The Magic Numbers are the sort of band who make live music worthwhile. The show pleases people who don’t know all the songs and people who do, by changing and bending them, adding more colour. In fact Romeo Stodart tells us this is like their early days, as they have so many new songs from the new album and people are listening to them for the first time.
They play stronger and louder than on the studio recordings, which is a good thing because the studio recordings can become invisible after a lot of radio play. Rebel Songs, from the new album is played with a solid guitar solo, as is Shot In The Dark, which is extended with a great slow Neil Young-ish guitar solos and interplay. Every time the jamming solos come back to the front line, the harmonies remind me of Fleetwood Mac.
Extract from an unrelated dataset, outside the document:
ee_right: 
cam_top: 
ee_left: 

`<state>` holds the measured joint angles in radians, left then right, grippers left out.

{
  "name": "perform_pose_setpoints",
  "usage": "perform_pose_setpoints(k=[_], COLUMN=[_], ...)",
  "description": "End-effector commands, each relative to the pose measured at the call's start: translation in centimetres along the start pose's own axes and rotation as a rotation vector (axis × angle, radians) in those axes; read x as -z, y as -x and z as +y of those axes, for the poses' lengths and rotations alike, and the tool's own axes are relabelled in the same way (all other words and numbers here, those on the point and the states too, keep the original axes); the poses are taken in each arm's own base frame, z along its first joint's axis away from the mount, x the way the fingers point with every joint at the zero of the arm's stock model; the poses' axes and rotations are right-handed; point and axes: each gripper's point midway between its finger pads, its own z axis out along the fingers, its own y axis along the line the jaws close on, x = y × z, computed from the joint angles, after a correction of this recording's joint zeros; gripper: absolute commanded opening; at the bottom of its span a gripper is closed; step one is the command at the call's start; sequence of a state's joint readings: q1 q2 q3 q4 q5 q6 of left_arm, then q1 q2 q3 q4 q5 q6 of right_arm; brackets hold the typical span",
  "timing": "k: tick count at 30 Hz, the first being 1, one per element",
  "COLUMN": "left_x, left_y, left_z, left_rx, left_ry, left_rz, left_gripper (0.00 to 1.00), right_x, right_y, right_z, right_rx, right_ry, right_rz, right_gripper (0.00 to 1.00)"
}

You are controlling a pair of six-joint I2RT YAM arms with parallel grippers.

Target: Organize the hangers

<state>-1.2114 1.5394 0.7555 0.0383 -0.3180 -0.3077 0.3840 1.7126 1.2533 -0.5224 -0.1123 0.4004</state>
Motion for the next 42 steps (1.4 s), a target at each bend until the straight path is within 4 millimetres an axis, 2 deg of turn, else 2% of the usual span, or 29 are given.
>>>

Speaking of harmony; that’s a great front line: two female vocalists and one male. They work Loves A Game nicely into Curtis Mayfield’s People Get Ready.
This is a nice band and I don’t mean that as an insult. Every so often I see one of them point and smile at the sound man, asking for a monitor tweak. Most bands pull a sour face and gesticulate wildly. The band smile at each other; even after many years, they seem to vibe off each other’s ideas
During the gig I try to construct in my head a Venn diagram where the meeting point is fans of The Magic Numbers, grunge and metal. I don’t succeed. In one of Romeo’s chat breaks we get stories about how he and Michele’s first band was named after Kurt Cobain’s imaginary friend then, later, a name the riff competition where the answer is Dead Skin Mask by Slayer. All In black, with black hair, this band are goths. Radio friendly goths.
Songs are divided between the four previous albums and a very healthy number from the new album. Some have mammothly catchy choruses, others just snappy beats. All of them please those new to the songs as well as those more familiar. The guitar solos, when they come, are pleasing and are nicely slow and moody. They set off bass guitar posing and pulling shapes from Michele who grins at her brother. Angela Gannon plays a key part (on keys….) and is one of the few people outside reggae to play a melodica without irony. Her brother, Sean, is regularly name-checked but invisible, as drummer, at the back.
This is a relaxed and friendly evening in a packed venue with a relaxed band genuinely seeming to enjoy the gig and each other’s company.